If the Fed buys bonds, people get money, banks get more reserves, the money supply increases;
If the Fed reduces the discount rate, it signals that it intends to expand the money supply, and it becomes cheaper for banks to borrow reserves from the Fed, so they are likely to plan to have fewer excess reserves, which will expand the money supply;
If the Fed reduces reserve requirements, each $1 of reserves can support more $s of bank liabilities, i.e. balances in checking accounts, so with the same amount of reserves the money supply can increase so long as the banks make the extra loans they now can with their excess reserves.

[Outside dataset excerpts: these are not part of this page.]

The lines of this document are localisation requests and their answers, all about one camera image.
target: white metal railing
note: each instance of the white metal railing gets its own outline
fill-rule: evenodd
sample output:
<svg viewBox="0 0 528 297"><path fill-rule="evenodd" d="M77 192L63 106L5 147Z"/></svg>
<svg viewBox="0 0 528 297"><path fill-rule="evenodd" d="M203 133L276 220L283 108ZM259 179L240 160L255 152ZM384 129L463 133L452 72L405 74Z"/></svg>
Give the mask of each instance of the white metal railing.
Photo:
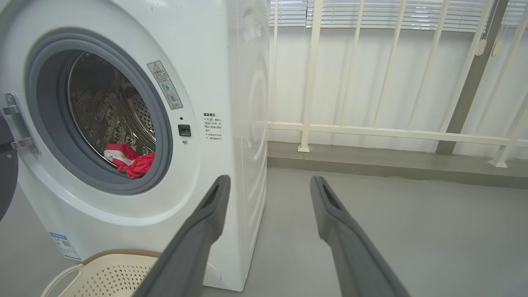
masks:
<svg viewBox="0 0 528 297"><path fill-rule="evenodd" d="M385 71L384 81L382 85L382 90L380 97L378 99L378 107L376 109L375 117L372 126L362 127L362 126L344 126L343 125L343 111L345 110L348 104L348 95L351 92L352 80L354 79L354 67L356 63L356 51L359 35L360 35L360 26L357 26L354 36L354 46L352 49L352 57L350 60L350 70L348 73L348 80L345 88L345 97L341 105L341 112L339 113L338 123L339 125L323 125L323 124L314 124L311 122L312 119L312 106L314 99L314 85L316 77L316 67L317 67L317 54L319 48L319 35L321 28L321 15L323 8L323 0L315 0L314 6L314 15L313 15L313 28L312 28L312 37L310 43L310 56L308 62L308 74L307 74L307 83L306 83L306 93L304 100L304 110L303 110L303 122L302 123L285 123L275 121L275 92L276 92L276 71L277 71L277 19L275 19L275 37L274 37L274 47L272 53L272 72L271 72L271 121L268 122L268 128L278 129L278 130L290 130L290 131L301 131L301 144L298 147L300 152L309 152L308 140L310 132L326 132L326 133L341 133L341 134L356 134L356 135L372 135L372 136L387 136L387 137L404 137L404 138L418 138L424 140L436 140L436 141L452 141L452 142L464 142L464 143L476 143L476 144L490 144L490 145L499 145L500 149L493 160L490 160L489 163L497 167L506 167L505 160L507 159L510 151L513 147L528 147L528 140L518 139L519 133L521 131L521 126L525 121L525 118L528 117L528 93L526 94L522 105L516 113L516 116L510 125L508 132L505 137L495 137L495 136L484 136L481 135L482 125L486 117L489 114L489 110L493 103L497 100L497 92L501 87L501 83L504 80L504 76L508 70L508 67L511 64L511 59L515 54L515 51L519 45L520 39L523 35L524 29L528 25L528 9L524 11L523 17L521 19L521 25L517 27L515 32L514 40L512 45L505 57L505 62L502 66L502 69L499 73L499 77L496 81L496 84L493 88L491 96L487 102L485 110L482 114L480 122L477 126L477 132L475 134L456 134L456 133L447 133L447 127L451 121L451 117L455 110L458 98L462 92L464 82L469 73L469 68L477 51L477 45L479 43L480 37L484 28L486 26L486 21L490 10L492 8L493 0L486 0L483 12L481 14L477 30L473 37L471 46L468 51L466 61L464 63L463 70L458 79L455 92L453 93L450 101L447 112L444 116L444 121L440 128L440 131L416 131L413 130L414 121L416 120L417 110L419 109L421 102L423 100L423 90L427 85L430 70L432 67L432 60L435 57L438 43L440 40L440 35L442 33L445 17L447 14L447 9L449 5L449 0L444 0L441 13L439 16L438 27L436 29L435 35L433 37L431 50L427 60L425 70L423 72L422 81L414 102L413 110L411 113L411 118L406 129L391 129L379 127L379 118L380 110L383 107L383 104L387 100L387 85L388 81L392 75L392 66L394 62L395 52L397 50L398 38L401 30L401 24L403 20L403 12L405 11L406 0L402 0L401 8L399 10L398 23L394 31L394 37L389 57L389 62ZM358 24L361 23L362 13L363 13L364 0L360 0L360 8L358 12ZM275 2L275 12L277 12L277 2Z"/></svg>

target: stainless steel drum
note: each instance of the stainless steel drum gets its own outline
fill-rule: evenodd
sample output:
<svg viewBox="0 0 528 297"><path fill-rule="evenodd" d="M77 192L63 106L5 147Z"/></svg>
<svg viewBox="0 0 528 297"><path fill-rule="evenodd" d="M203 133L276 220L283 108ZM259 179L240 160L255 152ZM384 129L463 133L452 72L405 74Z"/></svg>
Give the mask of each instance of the stainless steel drum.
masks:
<svg viewBox="0 0 528 297"><path fill-rule="evenodd" d="M108 143L153 153L156 137L145 102L130 81L103 58L85 52L68 81L70 112L79 132L102 157Z"/></svg>

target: red cloth
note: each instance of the red cloth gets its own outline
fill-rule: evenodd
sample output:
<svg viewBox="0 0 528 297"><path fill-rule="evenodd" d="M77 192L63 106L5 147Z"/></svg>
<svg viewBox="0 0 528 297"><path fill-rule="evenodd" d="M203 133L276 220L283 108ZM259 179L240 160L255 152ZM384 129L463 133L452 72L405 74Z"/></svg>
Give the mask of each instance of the red cloth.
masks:
<svg viewBox="0 0 528 297"><path fill-rule="evenodd" d="M109 143L105 150L105 158L117 166L117 171L128 173L131 179L140 178L148 172L154 155L139 155L127 143Z"/></svg>

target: white washing machine
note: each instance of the white washing machine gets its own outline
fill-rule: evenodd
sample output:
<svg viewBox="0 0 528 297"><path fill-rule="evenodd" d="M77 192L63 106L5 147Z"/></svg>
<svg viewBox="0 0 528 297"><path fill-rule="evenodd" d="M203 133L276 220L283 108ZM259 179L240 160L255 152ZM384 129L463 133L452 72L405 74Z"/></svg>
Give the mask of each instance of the white washing machine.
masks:
<svg viewBox="0 0 528 297"><path fill-rule="evenodd" d="M29 137L18 183L64 255L162 252L228 174L204 285L242 291L266 202L269 4L0 3L0 107L15 140ZM155 153L142 178L103 157L123 142Z"/></svg>

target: washing machine door
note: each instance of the washing machine door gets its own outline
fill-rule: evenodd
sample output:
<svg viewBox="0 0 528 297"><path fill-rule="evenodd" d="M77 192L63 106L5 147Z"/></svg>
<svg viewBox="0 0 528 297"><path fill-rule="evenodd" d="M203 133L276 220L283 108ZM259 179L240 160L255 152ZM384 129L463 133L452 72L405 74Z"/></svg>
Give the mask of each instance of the washing machine door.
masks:
<svg viewBox="0 0 528 297"><path fill-rule="evenodd" d="M0 108L6 114L7 108ZM4 218L16 188L18 176L18 155L13 147L13 134L3 116L0 116L0 221Z"/></svg>

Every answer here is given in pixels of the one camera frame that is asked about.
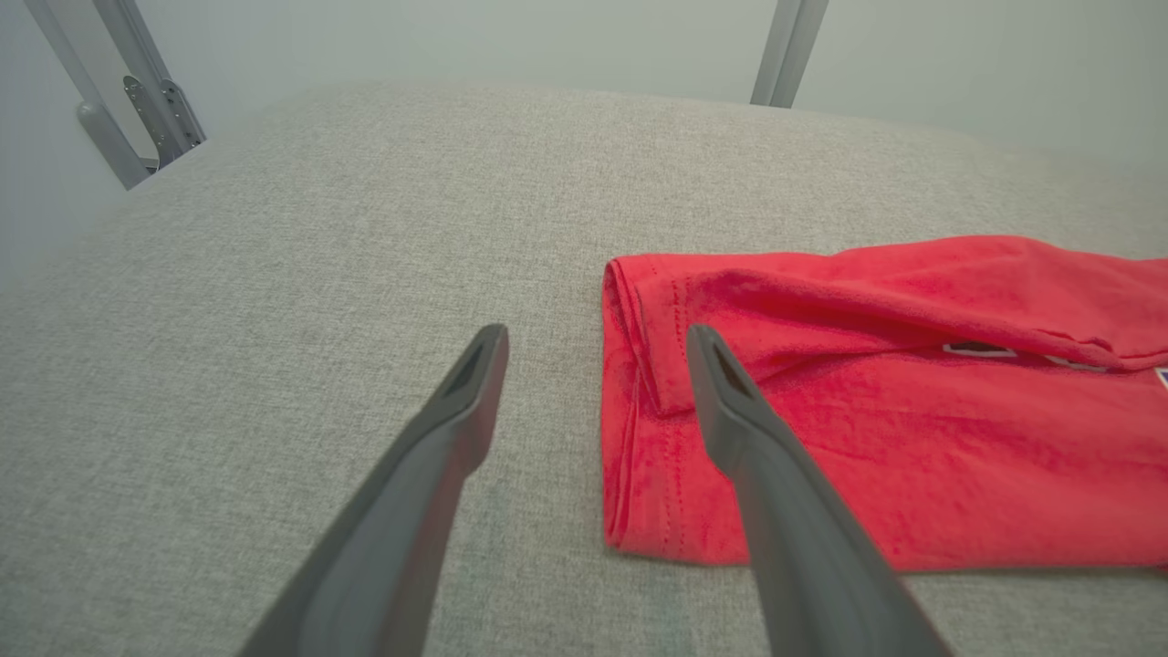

This question was basically definitional; you need to know it.
Open market operations
i.e. buying/selling existing government securities from/to the public, thereby changing the amount of reserves available to the banking system. This is factual, you should have remembered it.
The sale of US securities by the Federal Reserve
Unemployment of 3 percent is less than what in the US is considered full employment; prices rising 12% a year is more than in the US is normally considered an acceptable rate of inflation. So the economy is "overheated," the appropriate policy will be a restrictionary one, reducing AD or the money supply. If the Fed sells securities, when it is paid money disappears, bank reserves are reduced -- so the money supply is reduced, that is restrictionary monetary policy. All the alternatives offered were expansionary.
Output will fall
The Keynesian model suggests that output is determined by expenditure on output; if planned expenditure is less than output, business inventories will increase in an unplanned manner, so next period businesses will produce less to bring their inventories back to the desired level, i.e. output will fall.
Proper during slack economic conditions but inappropriate if the economy is already operating at capacity
A planned budget deficit (G > T) tends to increase AD or aggregate expenditure (G is part of AD itself, reduced T increases household income so should increase C). So that should tend to increase aggregate expenditure and therefore output, which is appropriate if conditions are slack, i.e. AD is cutting SRAS to the left of LRAS, we have more than the full-employment level of unemployment. A popular response to this question was "an effective method of dealing with inflation" -- NO, it would not "deal" with inflation, it would tend to exacerbate inflation, i.e. make it worse.
A decrease in government expenditures
G is part of aggregate demand, so decreasing it decreases aggregate demand. [AD = C + I + G + (X - M)] All the alternatives offered increased AD.
The questions discussed above were the ones that the most people missed. In most cases, I do not think they were really hard questions. FSU students sometimes do not approach exams with a good game plan; among other things, it is important to NEVER PANIC, and READ ALL THE RESPONSES on multiple choice questions. In most cases, you know much more than you think you do -- take it slowly, think about the responses, you will generally be able to figure out which is best.